▶ _Problem_
Each line of the data below that carries the word "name" needs to be copied.

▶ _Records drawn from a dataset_
###

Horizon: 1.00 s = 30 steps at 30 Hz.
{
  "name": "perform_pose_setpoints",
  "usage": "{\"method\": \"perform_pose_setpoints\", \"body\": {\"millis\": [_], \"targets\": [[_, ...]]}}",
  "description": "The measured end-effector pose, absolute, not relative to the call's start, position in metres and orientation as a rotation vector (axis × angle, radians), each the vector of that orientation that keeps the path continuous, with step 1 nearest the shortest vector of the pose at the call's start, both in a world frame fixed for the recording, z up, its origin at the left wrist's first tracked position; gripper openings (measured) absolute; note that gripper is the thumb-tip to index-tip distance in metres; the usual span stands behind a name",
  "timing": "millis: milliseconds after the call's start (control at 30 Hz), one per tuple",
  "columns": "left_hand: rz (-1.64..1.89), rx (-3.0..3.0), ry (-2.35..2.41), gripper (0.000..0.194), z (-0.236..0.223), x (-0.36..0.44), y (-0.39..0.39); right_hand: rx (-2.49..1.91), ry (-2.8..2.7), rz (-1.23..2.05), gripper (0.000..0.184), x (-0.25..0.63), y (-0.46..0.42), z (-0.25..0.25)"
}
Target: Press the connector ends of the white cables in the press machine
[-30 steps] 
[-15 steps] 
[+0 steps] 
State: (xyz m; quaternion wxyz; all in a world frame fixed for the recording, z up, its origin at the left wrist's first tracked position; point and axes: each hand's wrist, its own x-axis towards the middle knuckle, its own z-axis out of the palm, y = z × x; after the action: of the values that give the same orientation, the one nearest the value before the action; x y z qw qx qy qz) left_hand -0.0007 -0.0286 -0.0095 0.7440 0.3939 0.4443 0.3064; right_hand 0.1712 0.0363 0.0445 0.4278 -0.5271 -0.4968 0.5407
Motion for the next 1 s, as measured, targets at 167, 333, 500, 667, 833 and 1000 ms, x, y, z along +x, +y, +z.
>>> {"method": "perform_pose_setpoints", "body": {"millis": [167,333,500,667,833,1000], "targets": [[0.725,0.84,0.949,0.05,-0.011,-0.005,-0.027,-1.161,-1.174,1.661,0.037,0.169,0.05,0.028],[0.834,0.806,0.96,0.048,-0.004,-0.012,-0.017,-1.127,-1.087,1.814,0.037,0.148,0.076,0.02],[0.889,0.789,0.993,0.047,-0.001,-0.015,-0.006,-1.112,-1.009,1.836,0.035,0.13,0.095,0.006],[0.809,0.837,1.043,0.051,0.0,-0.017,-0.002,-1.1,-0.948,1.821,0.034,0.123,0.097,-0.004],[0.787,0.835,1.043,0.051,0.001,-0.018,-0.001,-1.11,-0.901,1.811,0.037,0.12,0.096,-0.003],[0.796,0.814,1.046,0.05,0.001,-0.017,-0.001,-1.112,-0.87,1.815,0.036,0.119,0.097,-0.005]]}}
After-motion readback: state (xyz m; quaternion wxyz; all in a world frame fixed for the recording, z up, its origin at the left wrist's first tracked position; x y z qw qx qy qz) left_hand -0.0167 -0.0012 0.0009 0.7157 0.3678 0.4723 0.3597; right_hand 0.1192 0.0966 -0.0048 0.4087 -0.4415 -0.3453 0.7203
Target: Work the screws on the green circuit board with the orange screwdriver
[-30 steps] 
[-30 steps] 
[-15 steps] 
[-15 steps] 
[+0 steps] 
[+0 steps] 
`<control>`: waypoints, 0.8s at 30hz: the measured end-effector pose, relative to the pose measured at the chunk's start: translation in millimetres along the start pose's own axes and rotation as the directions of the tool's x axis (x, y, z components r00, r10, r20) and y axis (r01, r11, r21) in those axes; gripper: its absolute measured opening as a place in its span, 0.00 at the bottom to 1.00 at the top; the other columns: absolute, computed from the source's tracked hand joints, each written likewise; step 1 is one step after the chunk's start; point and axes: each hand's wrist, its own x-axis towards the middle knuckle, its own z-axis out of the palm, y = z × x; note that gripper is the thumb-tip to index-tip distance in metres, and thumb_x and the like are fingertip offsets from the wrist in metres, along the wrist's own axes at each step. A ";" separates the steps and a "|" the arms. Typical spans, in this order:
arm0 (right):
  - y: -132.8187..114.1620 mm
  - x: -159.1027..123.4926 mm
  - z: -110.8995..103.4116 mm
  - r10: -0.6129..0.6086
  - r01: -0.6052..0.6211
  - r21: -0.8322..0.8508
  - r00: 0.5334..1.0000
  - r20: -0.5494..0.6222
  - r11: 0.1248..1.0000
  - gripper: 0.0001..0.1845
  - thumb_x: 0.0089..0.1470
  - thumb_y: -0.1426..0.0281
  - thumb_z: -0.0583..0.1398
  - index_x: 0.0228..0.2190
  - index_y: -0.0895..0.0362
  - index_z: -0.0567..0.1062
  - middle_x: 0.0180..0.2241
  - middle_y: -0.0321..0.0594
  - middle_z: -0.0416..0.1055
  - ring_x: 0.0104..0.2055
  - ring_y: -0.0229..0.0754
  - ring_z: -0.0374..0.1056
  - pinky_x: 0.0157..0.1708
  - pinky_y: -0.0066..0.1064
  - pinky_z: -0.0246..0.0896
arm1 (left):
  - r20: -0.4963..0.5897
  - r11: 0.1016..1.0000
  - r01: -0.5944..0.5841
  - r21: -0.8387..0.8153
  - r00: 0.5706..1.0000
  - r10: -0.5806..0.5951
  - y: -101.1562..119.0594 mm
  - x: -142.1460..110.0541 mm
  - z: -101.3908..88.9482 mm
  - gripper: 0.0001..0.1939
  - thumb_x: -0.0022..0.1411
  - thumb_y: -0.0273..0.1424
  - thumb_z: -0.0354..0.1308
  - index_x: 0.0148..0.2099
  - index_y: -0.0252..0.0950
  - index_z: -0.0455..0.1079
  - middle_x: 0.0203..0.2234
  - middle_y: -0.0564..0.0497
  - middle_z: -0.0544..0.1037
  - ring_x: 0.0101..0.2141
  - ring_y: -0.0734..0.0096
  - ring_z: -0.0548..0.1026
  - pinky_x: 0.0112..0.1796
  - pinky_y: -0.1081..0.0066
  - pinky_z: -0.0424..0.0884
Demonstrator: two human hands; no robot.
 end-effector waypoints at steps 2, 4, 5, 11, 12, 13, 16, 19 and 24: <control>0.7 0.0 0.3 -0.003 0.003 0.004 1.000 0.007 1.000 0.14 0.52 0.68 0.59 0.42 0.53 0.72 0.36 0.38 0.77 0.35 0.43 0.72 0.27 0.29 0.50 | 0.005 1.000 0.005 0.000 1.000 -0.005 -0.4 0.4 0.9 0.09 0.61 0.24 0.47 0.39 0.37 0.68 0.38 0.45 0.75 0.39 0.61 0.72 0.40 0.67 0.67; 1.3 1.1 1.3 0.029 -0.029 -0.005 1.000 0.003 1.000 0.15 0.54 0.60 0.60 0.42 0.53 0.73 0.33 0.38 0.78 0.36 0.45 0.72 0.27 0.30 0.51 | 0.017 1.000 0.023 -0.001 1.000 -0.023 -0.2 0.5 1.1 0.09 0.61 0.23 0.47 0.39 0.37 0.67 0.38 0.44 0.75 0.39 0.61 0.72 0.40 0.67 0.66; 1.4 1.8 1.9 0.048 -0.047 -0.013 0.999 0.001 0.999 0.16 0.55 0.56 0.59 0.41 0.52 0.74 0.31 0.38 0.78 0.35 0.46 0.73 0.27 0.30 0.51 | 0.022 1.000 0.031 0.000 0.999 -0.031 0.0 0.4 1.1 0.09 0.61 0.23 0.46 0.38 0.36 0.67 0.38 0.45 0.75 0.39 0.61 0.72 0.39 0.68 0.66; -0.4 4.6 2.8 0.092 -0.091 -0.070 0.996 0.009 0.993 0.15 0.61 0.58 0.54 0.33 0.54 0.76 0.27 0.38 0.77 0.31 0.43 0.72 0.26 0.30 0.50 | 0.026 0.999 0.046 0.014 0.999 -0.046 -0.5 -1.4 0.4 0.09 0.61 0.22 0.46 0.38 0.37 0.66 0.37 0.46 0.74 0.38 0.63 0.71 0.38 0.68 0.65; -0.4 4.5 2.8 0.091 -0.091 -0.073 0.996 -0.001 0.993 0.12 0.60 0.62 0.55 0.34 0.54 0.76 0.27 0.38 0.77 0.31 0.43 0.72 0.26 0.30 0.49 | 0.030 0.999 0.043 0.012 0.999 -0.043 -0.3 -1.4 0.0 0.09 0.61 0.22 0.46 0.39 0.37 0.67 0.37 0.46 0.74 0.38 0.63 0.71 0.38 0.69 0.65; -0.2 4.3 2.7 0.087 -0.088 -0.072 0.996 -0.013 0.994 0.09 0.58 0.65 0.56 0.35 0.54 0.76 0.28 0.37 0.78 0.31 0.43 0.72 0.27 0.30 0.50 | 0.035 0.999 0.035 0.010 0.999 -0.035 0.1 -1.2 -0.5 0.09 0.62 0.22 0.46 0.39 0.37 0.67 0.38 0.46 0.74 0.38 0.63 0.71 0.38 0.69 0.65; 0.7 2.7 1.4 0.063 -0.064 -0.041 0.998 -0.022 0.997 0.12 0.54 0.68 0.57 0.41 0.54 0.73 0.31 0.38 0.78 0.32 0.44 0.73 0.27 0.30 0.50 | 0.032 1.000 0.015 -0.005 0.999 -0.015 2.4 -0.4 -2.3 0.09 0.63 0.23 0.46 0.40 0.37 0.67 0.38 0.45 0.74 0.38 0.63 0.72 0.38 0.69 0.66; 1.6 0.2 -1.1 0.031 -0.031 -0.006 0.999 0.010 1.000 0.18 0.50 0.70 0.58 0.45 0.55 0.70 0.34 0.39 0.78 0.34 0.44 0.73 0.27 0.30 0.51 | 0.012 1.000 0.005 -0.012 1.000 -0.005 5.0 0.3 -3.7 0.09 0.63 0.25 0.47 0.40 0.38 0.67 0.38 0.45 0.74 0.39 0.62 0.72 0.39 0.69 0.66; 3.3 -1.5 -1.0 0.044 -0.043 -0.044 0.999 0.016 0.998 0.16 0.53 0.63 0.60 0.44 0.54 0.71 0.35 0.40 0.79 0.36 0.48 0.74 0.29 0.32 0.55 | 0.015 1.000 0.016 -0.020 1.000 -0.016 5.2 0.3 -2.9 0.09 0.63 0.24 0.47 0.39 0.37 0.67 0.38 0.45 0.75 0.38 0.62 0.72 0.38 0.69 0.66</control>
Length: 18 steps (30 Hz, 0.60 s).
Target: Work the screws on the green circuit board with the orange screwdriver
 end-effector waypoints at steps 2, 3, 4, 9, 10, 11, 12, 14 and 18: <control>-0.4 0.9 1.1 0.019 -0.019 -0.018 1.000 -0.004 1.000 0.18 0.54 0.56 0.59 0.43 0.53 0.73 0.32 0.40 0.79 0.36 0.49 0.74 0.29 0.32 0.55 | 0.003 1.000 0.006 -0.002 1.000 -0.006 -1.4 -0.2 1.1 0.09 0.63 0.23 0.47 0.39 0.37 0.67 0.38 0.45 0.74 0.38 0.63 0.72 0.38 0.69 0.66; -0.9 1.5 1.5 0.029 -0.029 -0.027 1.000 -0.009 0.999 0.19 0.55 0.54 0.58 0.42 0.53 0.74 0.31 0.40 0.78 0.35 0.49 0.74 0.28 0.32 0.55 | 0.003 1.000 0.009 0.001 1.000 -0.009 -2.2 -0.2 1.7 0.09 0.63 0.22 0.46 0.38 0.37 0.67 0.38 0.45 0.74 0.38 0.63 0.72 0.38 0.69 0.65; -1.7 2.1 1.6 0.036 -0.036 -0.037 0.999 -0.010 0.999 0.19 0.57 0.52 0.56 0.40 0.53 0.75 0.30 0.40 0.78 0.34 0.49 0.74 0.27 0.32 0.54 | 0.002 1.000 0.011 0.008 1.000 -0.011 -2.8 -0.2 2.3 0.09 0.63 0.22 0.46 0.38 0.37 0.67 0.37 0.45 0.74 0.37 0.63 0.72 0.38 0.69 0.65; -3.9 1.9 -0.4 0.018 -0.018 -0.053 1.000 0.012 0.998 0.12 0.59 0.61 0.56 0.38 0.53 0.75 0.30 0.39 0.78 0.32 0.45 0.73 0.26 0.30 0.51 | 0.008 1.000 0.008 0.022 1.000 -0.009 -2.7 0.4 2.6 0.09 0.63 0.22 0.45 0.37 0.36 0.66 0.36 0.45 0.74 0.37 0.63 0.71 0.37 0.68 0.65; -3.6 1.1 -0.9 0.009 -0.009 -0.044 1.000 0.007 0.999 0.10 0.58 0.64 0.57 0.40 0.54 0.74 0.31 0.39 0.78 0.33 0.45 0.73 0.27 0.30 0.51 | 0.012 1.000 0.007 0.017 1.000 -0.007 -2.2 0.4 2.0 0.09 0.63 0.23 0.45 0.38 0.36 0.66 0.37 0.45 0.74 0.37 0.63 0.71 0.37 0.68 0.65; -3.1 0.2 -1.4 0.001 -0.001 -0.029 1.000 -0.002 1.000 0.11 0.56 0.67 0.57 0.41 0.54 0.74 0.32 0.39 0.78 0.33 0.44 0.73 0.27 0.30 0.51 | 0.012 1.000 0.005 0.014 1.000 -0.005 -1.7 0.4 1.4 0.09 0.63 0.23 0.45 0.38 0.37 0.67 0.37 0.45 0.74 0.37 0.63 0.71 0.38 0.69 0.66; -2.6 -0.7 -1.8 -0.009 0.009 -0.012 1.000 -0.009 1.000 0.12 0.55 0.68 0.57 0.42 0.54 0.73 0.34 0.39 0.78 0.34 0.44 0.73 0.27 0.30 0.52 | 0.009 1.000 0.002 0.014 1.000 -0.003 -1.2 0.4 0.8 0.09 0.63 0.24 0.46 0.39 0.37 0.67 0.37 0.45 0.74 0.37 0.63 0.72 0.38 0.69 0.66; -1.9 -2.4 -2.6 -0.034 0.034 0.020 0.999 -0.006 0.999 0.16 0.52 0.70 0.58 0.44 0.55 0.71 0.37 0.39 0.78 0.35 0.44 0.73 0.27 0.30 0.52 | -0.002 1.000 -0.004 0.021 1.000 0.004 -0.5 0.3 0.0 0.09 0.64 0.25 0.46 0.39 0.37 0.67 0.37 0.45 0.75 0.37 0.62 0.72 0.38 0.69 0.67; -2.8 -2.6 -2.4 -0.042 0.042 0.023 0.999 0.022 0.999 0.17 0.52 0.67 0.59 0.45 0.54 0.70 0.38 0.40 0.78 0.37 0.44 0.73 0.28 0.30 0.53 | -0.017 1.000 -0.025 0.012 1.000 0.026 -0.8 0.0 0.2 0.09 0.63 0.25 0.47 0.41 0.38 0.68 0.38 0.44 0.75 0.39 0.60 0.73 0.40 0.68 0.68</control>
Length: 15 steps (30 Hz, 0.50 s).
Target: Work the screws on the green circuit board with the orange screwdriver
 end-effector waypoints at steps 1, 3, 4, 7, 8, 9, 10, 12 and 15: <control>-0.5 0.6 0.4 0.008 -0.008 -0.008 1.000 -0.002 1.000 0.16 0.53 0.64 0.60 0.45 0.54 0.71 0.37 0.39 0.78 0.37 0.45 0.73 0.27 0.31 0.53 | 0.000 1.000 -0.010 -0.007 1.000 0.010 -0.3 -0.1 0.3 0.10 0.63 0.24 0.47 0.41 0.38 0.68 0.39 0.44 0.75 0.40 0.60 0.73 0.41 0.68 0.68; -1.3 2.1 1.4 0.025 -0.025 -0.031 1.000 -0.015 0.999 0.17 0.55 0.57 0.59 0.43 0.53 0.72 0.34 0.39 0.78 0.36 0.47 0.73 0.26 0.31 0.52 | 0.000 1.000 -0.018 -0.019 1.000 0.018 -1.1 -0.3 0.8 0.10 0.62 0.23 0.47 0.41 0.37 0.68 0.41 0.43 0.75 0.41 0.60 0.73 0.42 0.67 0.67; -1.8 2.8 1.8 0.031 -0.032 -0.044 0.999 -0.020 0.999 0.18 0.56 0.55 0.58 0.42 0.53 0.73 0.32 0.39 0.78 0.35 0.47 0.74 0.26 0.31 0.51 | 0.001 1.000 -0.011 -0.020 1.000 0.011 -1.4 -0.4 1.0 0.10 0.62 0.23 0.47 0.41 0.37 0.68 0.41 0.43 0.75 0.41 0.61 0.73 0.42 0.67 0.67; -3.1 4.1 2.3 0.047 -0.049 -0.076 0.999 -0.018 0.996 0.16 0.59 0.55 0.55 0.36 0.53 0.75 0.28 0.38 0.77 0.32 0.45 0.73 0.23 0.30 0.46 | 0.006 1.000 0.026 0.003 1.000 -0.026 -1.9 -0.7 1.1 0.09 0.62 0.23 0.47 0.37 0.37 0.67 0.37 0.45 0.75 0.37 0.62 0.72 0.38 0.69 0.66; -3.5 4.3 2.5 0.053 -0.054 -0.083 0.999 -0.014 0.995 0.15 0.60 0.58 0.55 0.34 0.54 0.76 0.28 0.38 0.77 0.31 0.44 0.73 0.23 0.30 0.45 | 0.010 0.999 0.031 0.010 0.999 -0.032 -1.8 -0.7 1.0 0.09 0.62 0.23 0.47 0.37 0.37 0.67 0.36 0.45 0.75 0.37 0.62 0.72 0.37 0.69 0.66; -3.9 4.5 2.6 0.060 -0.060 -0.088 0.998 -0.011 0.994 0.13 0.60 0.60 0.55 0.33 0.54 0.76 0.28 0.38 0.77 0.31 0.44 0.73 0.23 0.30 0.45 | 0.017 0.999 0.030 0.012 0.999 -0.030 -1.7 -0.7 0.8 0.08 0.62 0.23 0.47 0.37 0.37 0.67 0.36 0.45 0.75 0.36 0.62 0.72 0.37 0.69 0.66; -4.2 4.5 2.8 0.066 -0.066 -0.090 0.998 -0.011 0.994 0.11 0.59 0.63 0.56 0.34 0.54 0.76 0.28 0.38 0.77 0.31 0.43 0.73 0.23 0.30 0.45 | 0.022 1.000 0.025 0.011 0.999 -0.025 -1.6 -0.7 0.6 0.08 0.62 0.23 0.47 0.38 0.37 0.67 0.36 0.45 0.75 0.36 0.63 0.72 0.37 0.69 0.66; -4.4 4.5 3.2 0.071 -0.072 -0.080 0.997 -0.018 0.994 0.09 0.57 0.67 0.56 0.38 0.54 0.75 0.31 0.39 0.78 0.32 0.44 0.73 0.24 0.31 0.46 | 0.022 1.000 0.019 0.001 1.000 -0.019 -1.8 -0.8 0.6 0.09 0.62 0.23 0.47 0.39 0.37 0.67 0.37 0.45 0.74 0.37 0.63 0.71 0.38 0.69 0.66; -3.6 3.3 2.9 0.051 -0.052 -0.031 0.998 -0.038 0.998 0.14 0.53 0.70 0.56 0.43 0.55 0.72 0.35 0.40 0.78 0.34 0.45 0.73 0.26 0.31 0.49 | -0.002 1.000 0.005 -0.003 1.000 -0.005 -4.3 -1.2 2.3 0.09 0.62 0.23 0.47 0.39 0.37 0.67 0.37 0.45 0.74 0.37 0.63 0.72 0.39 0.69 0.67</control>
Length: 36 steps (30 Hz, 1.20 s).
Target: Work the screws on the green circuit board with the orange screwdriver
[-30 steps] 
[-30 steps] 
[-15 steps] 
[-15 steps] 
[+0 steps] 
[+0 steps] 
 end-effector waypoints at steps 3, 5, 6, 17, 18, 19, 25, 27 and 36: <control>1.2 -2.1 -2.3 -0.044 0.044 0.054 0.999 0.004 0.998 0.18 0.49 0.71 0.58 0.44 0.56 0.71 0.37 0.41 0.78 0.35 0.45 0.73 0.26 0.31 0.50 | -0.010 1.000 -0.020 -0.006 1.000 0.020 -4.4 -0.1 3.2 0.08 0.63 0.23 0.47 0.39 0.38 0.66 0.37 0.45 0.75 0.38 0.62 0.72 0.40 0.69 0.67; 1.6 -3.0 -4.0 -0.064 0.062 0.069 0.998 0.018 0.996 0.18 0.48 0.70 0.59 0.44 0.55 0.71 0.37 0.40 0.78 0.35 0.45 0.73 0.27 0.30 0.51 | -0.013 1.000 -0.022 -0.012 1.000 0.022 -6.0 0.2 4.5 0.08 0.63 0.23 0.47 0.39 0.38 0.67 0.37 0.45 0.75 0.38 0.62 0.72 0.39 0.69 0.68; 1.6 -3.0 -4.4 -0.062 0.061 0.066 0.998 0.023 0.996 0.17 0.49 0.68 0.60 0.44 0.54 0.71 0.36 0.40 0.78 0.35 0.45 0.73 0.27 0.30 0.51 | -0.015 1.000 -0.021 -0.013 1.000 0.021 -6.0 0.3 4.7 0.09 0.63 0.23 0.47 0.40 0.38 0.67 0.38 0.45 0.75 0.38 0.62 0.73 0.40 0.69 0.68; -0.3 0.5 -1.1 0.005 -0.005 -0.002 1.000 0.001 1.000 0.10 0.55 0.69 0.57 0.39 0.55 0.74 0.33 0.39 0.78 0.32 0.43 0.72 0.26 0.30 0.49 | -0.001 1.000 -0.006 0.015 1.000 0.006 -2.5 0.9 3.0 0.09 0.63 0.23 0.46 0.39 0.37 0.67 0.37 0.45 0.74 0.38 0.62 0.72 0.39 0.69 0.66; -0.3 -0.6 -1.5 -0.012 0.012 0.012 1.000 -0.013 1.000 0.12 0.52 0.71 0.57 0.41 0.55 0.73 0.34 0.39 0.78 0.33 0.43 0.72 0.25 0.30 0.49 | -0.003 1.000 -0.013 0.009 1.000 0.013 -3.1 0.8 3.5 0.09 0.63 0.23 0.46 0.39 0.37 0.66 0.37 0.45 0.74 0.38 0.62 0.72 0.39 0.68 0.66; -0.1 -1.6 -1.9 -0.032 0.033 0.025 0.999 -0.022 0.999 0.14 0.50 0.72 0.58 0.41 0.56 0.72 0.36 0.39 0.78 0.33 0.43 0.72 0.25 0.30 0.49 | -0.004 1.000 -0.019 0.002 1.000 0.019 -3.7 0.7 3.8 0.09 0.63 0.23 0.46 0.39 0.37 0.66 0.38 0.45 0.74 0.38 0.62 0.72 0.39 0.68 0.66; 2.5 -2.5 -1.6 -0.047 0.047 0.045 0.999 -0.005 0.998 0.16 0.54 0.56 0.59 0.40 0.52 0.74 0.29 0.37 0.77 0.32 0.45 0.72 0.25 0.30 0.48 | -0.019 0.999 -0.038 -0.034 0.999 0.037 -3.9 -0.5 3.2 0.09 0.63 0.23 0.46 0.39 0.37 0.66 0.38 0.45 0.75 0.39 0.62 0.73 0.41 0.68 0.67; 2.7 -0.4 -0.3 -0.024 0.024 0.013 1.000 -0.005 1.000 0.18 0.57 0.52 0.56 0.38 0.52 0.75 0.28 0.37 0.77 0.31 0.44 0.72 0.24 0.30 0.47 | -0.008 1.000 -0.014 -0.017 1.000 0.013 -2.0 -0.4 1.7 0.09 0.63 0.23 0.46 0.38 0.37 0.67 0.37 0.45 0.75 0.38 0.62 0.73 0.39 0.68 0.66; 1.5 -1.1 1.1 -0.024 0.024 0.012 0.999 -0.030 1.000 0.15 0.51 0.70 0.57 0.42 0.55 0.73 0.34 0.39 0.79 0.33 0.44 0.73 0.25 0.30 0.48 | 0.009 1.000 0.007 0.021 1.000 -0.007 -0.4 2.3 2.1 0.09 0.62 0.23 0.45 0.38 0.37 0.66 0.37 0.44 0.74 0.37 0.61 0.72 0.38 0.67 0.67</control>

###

▶ _Solution to this exercise_
  "name": "perform_pose_setpoints",
  "description": "The measured end-effector pose, absolute, not relative to the call's start, position in metres and orientation as a rotation vector (axis × angle, radians), each the vector of that orientation that keeps the path continuous, with step 1 nearest the shortest vector of the pose at the call's start, both in a world frame fixed for the recording, z up, its origin at the left wrist's first tracked position; gripper openings (measured) absolute; note that gripper is the thumb-tip to index-tip distance in metres; the usual span stands behind a name",

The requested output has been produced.